It’s funny how silence can scream. Used to be, the quiet was something I craved—especially after a long day of deadlines, bad coffee, and folks who insisted on forwarding every email twice, just in case I missed it the first time.
But lately, silence doesn’t feel like peace. It feels like a door that was once open and now won’t budge.
I noticed it first after the phone stopped ringing at night. I’d call and get the usual, “You always call right when I’m about to eat,” followed by twenty minutes of them not eating because they were too busy telling me about the neighbor’s new truck or the birds at the feeder.
Somehow, their voice made the world smaller, more manageable, like I wasn’t just out here trying to steer my ship alone in a sea of noise. And then one day, it was quiet.
When someone you love slips out of your daily routine and into memory, it leaves a shape behind—like a pothole in your favorite road, just big enough to rattle your bones every time you hit it. You keep driving it anyway, even though you know where it is.
Buddy, my dog, doesn’t understand any of this, of course. He knows I’ve been sitting too long and sighing too much.
He’ll nose his leash and thump his tail like, “Time to get back to the land of the living, boss.”
Dogs are better than people at moving forward. They grieve, sure, but they don’t wallow.
They sniff, they wag, they keep going. So, the other day, I followed his lead.
We walked to the river, where the cottonwoods rustled like an old record playing just out of tune. I sat on a bench that still bore initials carved into the wood—someone else’s way of marking that they, too, had once been here, once loved someone enough to leave their names behind.
And I thought, maybe silence isn’t just an absence, it’s a place where something new begins. It’s kind of like the space between breaths, or the pause before the first note of a song, where one listens instead of talking.
I heard the river that day—not just the splash, but the rhythm, a meadowlark in the distance, and the sound of my boots settling in the dust. And I heard myself whisper, “I miss you,” not because I thought anyone could perceive it, but because I needed to say it out loud.
When we got home, Buddy curled up beside me, like he always does, and I did something I hadn’t done in weeks: I played a voicemail I’d saved.
Their voice. Just saying, “Hey, it’s me. Call when you can.”
It still calmed me.
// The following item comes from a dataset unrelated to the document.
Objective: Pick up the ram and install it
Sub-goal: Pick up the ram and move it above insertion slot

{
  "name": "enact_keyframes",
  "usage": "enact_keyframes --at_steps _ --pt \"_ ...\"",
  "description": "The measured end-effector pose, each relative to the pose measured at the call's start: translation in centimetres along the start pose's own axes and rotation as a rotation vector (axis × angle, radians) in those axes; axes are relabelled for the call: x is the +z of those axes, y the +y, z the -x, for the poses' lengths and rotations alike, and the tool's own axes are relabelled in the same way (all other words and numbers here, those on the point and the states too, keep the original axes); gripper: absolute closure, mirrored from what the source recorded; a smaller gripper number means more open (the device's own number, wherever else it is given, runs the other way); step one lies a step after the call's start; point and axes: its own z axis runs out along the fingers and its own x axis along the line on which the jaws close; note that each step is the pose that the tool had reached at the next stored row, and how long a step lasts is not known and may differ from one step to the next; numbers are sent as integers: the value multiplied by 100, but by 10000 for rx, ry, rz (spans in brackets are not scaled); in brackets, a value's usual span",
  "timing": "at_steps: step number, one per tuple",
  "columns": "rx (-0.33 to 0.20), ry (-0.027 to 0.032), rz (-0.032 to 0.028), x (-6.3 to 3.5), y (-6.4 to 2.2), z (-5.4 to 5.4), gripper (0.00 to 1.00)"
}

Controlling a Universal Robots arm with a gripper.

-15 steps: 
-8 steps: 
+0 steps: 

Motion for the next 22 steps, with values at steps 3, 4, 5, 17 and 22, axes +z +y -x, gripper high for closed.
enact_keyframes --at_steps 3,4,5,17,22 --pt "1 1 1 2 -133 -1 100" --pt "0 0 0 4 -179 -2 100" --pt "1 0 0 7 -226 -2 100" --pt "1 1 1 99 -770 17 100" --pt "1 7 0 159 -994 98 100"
Still reminded me that love doesn’t disappear just because someone’s gone quiet.
And now, in the loudest kind of silence, I’m starting to hear life again—not all at once, but enough to know that tomorrow holds a bit of hope. That maybe grief, like music, has rests between the notes for a reason.
So, if you’re there—sitting in the silence—don’t rush it. But don’t fear it either.
Let it speak to you. Let it heal a little of what it broke.
And when you’re ready, lace up your shoes, grab the leash, and let the dog lead the way back to living because we ain’t supposed to stay still forever.